§ Assigned task:
Once the line containing "Return the outline of every instance of the transparent" is found in the entries below, reproduce it and every line after it, stopping at and including the line containing "the <item>white table</item>."; reproduce nothing else, and keep each line exact.

(Excerpts from a dataset)
------------------------------------------------------------

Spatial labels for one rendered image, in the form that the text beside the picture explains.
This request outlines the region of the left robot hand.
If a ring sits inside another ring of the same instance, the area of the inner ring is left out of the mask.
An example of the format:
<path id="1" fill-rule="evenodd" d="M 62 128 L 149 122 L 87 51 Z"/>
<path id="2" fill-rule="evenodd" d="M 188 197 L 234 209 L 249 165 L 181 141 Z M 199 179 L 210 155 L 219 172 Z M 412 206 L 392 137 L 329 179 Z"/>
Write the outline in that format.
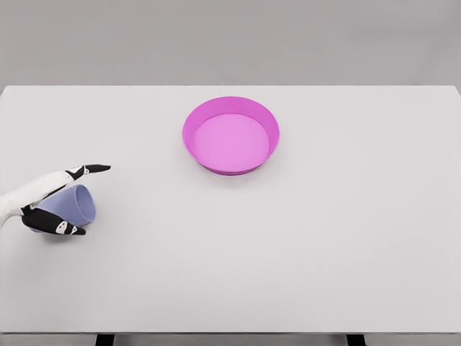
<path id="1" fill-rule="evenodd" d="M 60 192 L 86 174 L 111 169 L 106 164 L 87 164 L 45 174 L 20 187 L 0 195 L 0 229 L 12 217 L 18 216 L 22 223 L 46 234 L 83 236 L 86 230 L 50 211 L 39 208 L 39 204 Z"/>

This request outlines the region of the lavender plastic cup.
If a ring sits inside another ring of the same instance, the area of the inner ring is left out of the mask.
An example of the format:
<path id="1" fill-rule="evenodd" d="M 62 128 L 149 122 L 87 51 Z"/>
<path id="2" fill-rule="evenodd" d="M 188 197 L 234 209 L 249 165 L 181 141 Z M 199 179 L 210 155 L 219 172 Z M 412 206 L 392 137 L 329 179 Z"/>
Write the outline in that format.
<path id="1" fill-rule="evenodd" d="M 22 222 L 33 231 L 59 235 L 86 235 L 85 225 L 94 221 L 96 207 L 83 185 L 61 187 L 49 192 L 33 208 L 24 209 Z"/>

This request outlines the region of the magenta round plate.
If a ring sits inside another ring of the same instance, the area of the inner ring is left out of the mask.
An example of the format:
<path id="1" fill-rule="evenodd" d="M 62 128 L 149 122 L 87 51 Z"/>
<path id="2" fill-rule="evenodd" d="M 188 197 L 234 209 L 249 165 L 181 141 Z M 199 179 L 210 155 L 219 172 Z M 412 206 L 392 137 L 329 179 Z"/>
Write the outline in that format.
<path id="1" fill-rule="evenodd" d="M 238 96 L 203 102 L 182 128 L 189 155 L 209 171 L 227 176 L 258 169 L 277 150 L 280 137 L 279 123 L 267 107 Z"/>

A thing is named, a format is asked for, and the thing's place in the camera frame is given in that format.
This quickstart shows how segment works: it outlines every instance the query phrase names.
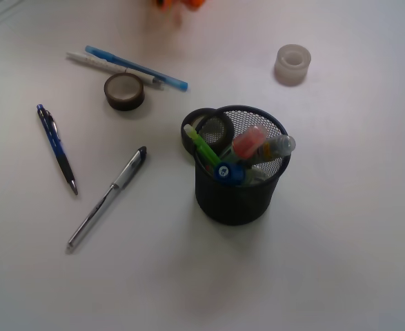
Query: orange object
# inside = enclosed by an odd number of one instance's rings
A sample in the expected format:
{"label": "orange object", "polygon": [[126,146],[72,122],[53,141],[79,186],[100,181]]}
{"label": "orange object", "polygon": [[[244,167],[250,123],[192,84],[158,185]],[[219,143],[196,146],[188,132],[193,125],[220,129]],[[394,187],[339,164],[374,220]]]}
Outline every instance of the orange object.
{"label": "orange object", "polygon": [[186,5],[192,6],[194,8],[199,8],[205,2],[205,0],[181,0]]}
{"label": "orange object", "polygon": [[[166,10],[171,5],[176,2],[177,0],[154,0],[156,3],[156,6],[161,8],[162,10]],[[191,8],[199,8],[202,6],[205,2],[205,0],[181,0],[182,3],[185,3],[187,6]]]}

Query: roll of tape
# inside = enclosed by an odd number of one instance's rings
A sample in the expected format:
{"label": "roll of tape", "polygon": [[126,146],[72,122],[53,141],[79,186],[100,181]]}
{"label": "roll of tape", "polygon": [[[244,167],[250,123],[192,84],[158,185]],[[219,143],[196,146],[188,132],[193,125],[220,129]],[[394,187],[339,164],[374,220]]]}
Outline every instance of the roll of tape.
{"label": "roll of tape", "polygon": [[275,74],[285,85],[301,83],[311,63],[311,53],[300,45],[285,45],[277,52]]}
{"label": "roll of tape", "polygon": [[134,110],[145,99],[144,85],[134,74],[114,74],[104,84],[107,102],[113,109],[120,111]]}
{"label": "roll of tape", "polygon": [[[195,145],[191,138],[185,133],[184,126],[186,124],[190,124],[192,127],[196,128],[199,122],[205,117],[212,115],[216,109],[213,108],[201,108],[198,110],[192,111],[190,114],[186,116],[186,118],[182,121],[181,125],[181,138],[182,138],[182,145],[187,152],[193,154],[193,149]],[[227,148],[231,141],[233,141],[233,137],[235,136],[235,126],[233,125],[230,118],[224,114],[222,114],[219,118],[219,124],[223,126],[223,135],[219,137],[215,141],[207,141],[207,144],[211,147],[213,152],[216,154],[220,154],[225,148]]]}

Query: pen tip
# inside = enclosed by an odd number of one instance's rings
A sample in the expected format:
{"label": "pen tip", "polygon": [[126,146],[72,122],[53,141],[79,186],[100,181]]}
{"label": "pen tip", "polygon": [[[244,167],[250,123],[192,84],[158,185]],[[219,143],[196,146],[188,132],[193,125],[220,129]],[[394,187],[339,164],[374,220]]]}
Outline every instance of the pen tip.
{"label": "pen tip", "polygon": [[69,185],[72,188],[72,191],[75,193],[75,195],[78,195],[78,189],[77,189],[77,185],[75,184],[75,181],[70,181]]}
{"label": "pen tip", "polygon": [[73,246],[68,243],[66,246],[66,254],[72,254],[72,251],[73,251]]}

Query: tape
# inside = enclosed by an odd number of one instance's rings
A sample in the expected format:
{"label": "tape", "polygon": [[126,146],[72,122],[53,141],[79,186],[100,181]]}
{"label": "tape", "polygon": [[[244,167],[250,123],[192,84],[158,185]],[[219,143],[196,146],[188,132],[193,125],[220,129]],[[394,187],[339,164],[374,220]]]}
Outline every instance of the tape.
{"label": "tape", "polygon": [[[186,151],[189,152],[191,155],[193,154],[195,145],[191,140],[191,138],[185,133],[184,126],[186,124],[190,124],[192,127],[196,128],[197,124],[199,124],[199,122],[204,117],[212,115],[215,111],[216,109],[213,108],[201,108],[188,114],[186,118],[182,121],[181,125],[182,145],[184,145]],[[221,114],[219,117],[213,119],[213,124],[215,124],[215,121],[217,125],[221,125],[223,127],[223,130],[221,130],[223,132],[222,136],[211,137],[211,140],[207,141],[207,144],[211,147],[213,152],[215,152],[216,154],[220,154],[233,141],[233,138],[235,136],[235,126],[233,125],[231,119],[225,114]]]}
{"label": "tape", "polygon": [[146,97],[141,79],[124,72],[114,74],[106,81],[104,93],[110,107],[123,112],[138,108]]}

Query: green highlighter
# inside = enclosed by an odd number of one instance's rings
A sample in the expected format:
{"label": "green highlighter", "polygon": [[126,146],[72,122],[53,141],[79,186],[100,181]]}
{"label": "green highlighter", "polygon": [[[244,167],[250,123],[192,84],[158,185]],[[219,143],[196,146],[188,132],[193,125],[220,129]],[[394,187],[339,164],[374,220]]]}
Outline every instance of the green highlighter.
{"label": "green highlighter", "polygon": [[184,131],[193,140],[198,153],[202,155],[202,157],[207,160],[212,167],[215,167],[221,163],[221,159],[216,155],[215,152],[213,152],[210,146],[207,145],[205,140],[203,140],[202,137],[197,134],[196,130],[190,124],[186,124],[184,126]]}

------------------------------------------------------------

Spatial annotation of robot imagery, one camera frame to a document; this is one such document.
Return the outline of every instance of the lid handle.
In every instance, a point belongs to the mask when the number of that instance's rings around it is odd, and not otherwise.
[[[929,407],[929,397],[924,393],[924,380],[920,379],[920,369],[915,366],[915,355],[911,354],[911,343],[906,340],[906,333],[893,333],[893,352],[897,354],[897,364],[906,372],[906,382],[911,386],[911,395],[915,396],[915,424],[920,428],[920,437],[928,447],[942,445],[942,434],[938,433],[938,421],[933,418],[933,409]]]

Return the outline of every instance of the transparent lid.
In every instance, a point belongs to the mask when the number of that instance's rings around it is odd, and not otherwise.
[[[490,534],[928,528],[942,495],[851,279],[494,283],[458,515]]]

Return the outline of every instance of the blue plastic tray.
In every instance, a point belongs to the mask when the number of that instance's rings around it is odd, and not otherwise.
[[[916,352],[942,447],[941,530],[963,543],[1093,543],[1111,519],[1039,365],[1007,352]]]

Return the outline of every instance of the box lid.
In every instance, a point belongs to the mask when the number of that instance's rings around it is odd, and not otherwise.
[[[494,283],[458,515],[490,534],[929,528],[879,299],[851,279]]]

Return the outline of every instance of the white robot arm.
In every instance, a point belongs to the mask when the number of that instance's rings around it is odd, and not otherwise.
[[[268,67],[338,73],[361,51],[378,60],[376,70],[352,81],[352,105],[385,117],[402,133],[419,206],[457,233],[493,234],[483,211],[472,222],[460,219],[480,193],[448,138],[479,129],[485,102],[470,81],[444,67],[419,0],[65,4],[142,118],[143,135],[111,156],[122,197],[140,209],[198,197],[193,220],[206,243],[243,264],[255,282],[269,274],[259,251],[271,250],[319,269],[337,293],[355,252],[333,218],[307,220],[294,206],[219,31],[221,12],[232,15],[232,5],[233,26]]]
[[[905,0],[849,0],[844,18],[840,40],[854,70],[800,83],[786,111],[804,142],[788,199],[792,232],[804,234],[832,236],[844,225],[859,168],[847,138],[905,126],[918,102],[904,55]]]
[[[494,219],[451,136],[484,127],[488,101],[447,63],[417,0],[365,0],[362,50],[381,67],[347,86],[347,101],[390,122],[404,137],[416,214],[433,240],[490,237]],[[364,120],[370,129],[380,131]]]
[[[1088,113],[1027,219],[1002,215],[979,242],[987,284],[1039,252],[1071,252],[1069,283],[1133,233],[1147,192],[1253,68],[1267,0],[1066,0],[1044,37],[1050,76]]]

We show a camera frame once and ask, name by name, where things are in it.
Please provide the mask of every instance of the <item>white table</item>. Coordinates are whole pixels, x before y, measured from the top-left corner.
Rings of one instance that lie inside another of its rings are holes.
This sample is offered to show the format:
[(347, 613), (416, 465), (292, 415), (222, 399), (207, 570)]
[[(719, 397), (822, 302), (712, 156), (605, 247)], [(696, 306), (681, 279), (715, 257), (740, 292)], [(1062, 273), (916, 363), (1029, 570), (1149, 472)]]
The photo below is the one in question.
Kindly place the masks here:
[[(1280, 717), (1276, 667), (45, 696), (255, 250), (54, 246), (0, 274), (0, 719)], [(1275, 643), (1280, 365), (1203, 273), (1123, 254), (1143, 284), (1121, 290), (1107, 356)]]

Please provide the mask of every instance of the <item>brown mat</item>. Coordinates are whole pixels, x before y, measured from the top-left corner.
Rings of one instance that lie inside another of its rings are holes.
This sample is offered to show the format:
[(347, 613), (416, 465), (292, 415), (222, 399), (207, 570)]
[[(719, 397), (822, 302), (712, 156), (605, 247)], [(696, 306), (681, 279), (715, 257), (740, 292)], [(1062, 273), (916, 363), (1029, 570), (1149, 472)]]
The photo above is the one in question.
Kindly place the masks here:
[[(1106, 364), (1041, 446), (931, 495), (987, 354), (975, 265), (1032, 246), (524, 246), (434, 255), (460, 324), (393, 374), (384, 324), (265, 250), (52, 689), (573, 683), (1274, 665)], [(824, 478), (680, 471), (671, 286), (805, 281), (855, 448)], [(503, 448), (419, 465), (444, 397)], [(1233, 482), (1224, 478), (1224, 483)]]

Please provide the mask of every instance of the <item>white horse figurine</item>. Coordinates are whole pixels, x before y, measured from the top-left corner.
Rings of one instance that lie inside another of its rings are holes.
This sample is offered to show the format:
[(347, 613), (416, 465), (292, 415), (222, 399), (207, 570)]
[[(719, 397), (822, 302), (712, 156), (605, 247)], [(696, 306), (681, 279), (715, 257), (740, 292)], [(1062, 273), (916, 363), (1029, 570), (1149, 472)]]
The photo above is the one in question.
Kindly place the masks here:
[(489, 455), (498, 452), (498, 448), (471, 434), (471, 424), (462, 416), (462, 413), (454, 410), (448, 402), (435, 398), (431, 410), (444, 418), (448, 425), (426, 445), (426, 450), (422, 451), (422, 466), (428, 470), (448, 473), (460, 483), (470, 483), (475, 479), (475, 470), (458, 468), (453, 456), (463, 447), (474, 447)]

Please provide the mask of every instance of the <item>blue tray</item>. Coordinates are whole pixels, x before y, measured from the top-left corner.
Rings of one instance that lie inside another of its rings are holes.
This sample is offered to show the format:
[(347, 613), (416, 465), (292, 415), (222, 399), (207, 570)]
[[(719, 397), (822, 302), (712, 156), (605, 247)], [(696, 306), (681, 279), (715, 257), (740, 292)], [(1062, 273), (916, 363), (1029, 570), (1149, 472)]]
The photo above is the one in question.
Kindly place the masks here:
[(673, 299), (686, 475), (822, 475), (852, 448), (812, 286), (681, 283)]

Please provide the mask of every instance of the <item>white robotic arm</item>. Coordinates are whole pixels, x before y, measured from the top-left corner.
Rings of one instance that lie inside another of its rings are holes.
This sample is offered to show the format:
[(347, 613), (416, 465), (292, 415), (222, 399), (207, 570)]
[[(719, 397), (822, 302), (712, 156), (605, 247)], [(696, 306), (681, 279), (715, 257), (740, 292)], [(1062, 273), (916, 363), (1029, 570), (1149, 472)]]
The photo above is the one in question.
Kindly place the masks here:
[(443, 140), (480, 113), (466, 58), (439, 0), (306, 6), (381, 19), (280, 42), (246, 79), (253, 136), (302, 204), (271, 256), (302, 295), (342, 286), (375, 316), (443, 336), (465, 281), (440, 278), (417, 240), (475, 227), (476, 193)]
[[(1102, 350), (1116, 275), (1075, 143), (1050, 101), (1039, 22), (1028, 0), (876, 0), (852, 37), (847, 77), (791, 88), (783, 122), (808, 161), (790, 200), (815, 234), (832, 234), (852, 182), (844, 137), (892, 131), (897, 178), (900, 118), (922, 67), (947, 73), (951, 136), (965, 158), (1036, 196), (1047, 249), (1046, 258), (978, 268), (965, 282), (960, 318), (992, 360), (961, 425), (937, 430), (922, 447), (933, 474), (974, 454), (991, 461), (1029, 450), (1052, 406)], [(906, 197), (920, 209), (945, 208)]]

------------------------------------------------------------

§ Output of the exercise:
Return the outline of every instance of the transparent lid.
In every instance, a point belongs to the mask when the number of that instance's rings around it is odd, and not otherwise.
[[[490,534],[928,528],[942,495],[851,279],[494,283],[458,515]]]

Return the outline of every instance of the blue plastic tray.
In every instance, a point belongs to the mask when the number of that instance's rings around it is odd, and not otherwise.
[[[916,352],[942,447],[941,530],[963,543],[1093,543],[1111,519],[1039,365],[1007,352]]]

Return the outline of every instance of the box lid.
In every instance, a point belongs to the mask when the number of that instance's rings around it is odd, and not otherwise.
[[[494,283],[458,515],[490,534],[929,528],[879,299],[851,279]]]

Return the outline of every instance of the white robot arm.
In every instance, a point belongs to the mask when the number of that instance's rings around it is odd, and not otherwise.
[[[268,67],[338,73],[361,51],[378,60],[376,70],[352,81],[352,105],[385,117],[402,133],[419,206],[457,233],[493,234],[483,211],[472,222],[460,219],[480,193],[448,138],[479,129],[485,102],[470,81],[444,67],[419,0],[65,4],[142,118],[143,135],[111,156],[122,197],[140,209],[198,197],[193,220],[206,243],[243,264],[255,282],[269,274],[259,251],[271,250],[319,269],[337,293],[355,252],[333,218],[307,220],[294,206],[219,31],[221,12],[232,15],[232,5],[233,26]]]
[[[905,0],[849,0],[844,18],[840,40],[854,70],[800,83],[786,111],[804,142],[788,199],[792,232],[804,234],[832,236],[844,225],[859,168],[847,138],[905,126],[918,102],[904,55]]]
[[[494,219],[451,136],[484,127],[488,101],[447,63],[417,0],[365,0],[362,50],[381,67],[347,86],[347,101],[390,122],[404,137],[416,214],[433,240],[490,237]],[[364,120],[370,129],[380,131]]]
[[[1088,113],[1027,219],[1002,215],[979,242],[987,284],[1039,252],[1071,252],[1069,283],[1133,233],[1147,192],[1253,68],[1267,0],[1066,0],[1044,37],[1050,76]]]

We show a camera frame once and ask, name by name, where things are in it.
Please provide the mask of every instance of the <item>white table</item>. Coordinates are whole pixels, x before y, measured from the top-left corner.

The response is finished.